### WORK INSTRUCTION
In the material below, find each line with the string "camera" and copy it.

+++ EXERCISE INPUT

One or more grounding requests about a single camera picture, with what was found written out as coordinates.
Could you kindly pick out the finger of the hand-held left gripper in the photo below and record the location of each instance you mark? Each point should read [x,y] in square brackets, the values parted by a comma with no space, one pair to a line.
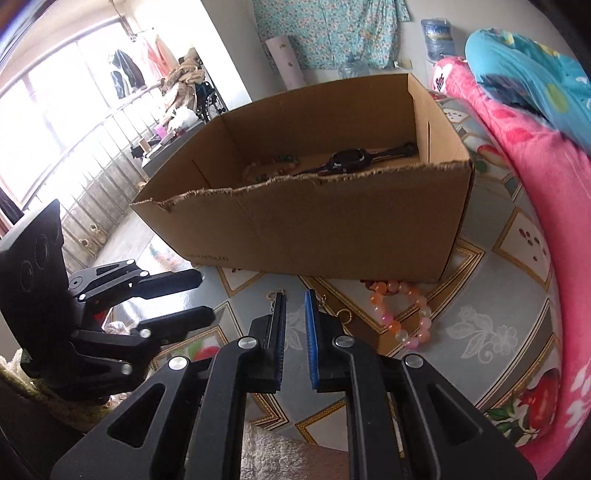
[180,323]
[171,281]

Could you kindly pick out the wheelchair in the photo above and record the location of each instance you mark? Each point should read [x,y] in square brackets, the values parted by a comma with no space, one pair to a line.
[210,101]

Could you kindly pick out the floral hanging cloth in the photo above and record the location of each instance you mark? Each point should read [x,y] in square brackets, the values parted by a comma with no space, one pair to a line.
[332,32]

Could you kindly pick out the teal printed blanket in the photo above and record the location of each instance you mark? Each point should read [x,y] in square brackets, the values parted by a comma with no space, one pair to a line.
[531,69]

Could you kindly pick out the pink floral blanket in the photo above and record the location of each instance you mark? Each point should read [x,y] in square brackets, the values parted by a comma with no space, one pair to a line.
[545,184]

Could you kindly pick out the white fleece garment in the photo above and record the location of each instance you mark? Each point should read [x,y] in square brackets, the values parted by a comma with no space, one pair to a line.
[286,457]

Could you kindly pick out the dark hanging jacket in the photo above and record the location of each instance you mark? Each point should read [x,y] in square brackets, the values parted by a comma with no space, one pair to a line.
[124,74]

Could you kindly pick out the black and purple smartwatch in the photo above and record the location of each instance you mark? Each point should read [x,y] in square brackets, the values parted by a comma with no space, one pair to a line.
[346,159]

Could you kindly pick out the white rolled tube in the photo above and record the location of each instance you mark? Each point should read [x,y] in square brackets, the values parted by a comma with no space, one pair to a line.
[286,64]

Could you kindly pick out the balcony railing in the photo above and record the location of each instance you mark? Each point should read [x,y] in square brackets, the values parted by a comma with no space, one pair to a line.
[106,184]

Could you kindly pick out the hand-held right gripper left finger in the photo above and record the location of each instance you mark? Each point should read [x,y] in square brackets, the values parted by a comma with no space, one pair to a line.
[277,341]

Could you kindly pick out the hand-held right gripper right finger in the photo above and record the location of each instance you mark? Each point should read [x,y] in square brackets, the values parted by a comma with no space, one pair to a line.
[311,341]

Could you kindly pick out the pink hanging garment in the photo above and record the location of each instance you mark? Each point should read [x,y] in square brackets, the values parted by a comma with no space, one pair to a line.
[154,57]

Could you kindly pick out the brown cardboard box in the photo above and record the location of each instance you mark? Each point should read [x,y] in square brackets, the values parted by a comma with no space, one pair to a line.
[346,221]

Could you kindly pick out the printed tablecloth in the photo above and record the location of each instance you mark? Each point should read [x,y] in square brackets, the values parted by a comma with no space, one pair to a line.
[461,295]

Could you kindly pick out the large water jug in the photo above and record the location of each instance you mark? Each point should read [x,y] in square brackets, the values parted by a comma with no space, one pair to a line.
[437,39]

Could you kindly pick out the pile of clothes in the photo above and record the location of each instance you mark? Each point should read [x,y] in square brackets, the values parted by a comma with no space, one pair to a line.
[184,78]

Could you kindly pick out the small gold hoop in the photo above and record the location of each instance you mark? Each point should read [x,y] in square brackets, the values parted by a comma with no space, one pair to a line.
[339,316]

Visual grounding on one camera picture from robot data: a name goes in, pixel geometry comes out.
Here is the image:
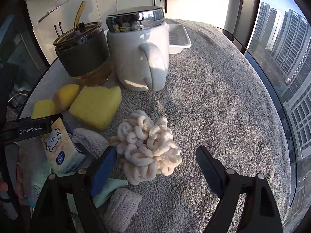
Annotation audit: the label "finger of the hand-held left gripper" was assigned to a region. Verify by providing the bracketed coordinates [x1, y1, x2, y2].
[47, 113, 64, 130]

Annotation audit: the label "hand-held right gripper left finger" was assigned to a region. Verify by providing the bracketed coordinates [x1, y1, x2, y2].
[30, 146, 117, 233]

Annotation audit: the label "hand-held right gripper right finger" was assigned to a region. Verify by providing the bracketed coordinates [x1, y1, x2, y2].
[196, 146, 283, 233]

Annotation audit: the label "round yellow sponge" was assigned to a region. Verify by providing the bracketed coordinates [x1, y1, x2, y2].
[53, 84, 80, 113]

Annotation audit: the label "yellow tissue packet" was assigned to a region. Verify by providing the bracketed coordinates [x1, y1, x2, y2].
[41, 117, 86, 174]

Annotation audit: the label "large yellow sponge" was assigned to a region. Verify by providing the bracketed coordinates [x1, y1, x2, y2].
[69, 85, 122, 131]

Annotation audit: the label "cream chenille cloth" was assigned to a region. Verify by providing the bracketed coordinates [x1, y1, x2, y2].
[108, 110, 183, 185]

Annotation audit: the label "white plastic tray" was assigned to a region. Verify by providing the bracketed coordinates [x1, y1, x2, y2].
[168, 24, 192, 54]

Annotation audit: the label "light green cloth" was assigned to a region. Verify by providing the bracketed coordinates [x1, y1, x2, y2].
[28, 160, 129, 208]

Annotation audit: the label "small yellow sponge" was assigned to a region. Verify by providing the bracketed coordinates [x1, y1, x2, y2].
[31, 99, 57, 120]

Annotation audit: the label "grey knitted cloth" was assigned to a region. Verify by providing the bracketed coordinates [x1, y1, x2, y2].
[103, 187, 143, 233]
[72, 128, 110, 158]

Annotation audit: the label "curved metal tube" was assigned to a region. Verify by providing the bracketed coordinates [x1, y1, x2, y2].
[8, 90, 30, 108]

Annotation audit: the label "grey towel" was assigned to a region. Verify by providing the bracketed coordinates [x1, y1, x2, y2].
[19, 18, 292, 233]

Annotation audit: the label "amber glass cup with straw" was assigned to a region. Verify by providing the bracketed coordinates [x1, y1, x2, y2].
[53, 1, 113, 80]

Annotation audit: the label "white mug with chrome lid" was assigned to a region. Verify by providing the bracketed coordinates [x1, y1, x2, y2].
[106, 6, 170, 93]

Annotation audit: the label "high-rise buildings outside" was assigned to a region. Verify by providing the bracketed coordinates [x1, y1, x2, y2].
[245, 0, 311, 224]

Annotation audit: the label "white cabinet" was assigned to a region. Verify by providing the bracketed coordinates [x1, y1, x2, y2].
[25, 0, 234, 66]

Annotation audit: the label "dark window frame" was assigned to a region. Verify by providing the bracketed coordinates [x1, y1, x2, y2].
[228, 0, 262, 55]

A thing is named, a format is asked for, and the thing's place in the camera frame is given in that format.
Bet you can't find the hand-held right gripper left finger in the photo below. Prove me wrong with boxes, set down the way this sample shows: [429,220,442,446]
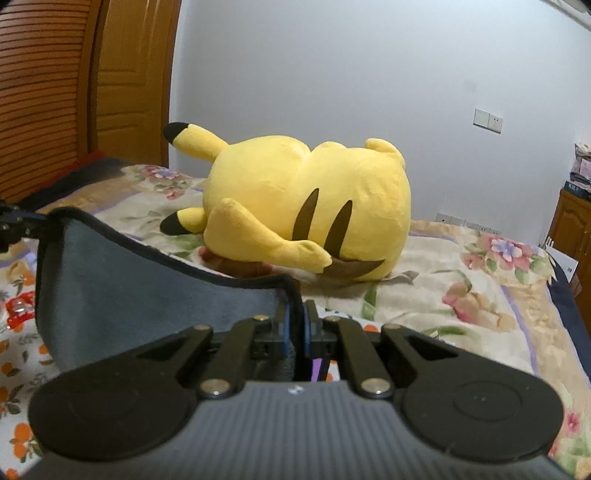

++++++

### RESULT OF THIS EXERCISE
One or more grounding requests about a single camera picture, with what was found written out as coordinates.
Visual grounding on one camera picture from robot data: a name goes in, pixel geometry comes out.
A thing is named, a format is asked for, and the thing's place in the camera frame is given in that format.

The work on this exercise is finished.